Anyone who has spent time in the boardroom recognizes that the description “potted plants” has little to do with horticulture. The media uses the term to illustrate its bias that board directors will rubberstamp anything put forth by management.

Governance gurus believe this is the status quo, and they trot out these kinds of ex post facto accusations to blame directors for crises, even the unpredictable kind. The result is twofold: it provokes cynicism among business journalists who write for public consumption, and it also breeds mistrustfulness into the board-management relationship.

Unfortunately, society hears a dog whistle that every wrong turn or hiccup is because the C-Suite is out of control. The Enron debacle activated a virulent strain of corporate governance, and, after the unanimous passage of the

Sarbanes-Oxley Act of 2002 (SOX), there was no one willing to fight against the tide of increased regulation. Less than six years later, the collapse of Lehman Brothers led to the conclusion that SOX wasn’t enough, and the government prescribed Dodd-Frank, an overwrought 1,000 pages of regulation.

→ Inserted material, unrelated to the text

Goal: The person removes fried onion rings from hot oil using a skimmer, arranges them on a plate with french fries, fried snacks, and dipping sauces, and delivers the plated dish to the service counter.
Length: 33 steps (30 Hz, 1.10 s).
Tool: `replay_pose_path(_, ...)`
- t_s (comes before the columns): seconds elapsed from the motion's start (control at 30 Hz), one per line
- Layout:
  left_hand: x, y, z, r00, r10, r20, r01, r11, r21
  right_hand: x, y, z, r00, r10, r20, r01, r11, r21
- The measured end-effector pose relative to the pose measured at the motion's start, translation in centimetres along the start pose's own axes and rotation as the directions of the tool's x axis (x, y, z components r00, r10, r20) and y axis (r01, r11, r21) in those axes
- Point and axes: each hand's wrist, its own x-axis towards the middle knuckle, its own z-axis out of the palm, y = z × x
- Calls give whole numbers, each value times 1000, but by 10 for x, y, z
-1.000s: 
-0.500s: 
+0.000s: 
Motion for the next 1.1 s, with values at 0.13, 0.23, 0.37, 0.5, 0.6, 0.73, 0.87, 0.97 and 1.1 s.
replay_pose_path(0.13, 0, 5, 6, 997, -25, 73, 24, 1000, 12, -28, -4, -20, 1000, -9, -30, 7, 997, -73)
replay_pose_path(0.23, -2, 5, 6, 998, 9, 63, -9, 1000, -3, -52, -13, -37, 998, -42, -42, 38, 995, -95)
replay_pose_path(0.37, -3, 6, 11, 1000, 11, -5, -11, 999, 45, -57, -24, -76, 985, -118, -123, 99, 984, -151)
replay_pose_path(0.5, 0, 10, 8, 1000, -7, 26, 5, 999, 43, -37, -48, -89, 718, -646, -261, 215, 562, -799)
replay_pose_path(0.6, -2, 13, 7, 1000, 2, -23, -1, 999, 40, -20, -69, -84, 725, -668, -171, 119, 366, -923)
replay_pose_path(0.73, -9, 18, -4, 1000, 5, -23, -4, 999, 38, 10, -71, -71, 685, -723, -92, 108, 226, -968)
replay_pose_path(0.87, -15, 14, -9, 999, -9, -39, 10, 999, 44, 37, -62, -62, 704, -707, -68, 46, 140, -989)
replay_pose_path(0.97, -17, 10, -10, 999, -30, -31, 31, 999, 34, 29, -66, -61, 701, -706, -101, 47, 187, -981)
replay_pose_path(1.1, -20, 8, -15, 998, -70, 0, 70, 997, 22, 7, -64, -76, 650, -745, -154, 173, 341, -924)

Lost on the voting public was the fact that the Lehman board was not culpable. The reason the company fell into bankruptcy was government negligence, according to records analyzed by Laurence Ball, chair of the Johns Hopkins economics department, and author of The Fed and Lehman Brothers. “The Fed could have rescued Lehman but chose not to because of political pressures,” says Ball. And so it collapsed, bringing world financial markets down with it.

A level of intrusion is going to be with us for the foreseeable future, but the question remains, how much and when? Should board directors really get proactive and start meeting with rank-and-file employees to see if the CEO is well-liked? Or phone shareholder activists to make sure the company’s strategy is on target? It would be helpful to have some “Big Data” on how effective these measures really are so that directors have a bright line. After examining the facts, as inferior as a rubberstamp mentality may be, it is not nearly as detrimental as a board that positions itself as a counterweight to management by taking a regulatory mindset. The result will be stifling innovation and turning the CEO into a compliance-driven machine.

We do have a modern case study. Throughout its history, GE set the Ivy League standard for board directors. Even today, its board includes such luminaries as the former CEOs of American Airlines, Loews, ConocoPhillips and the FASB. Each of the directors know GE’s business nearly as well as their own. Yet, for most of GE’s history, they didn’t intrude in the affairs of management. One quote that may have inspired a change in personality—after the Welch era—was when a new director asked, “What is the role of a GE board member?” An older director volunteered: “Applause.”

After Enron and Lehman, boards began second-guessing management on strategic issues, and GE was no exception. The timing turned out to be dreadful.

As The Wall Street Journal reported, former JPMorgan CEO Sandy Warner was enamored with another GE executive, but CEO Jeff Immelt felt he wasn’t ready to be named his successor. So Warner instigated a move to jumpstart the succession. In the ensuing battle, management became distracted and, ultimately, Immelt resigned, as everyone knows. During two subsequent succession plans, Warner’s fair-haired boy was not offered the job nor did he move on to another CEO role somewhere else. It turned out, Immelt knew who was ready to be a boss better than the board.

GE’s market value decline was over $500 billion, more than the combined losses from “potted plant” boards: Enron in 2001 ($65 billion), WorldCom 2002 ($103 billion) and GM 2009 ($91 billion). Board intrusion into management’s domain may make governance gurus delirious, but it isn’t so good for the shareholder.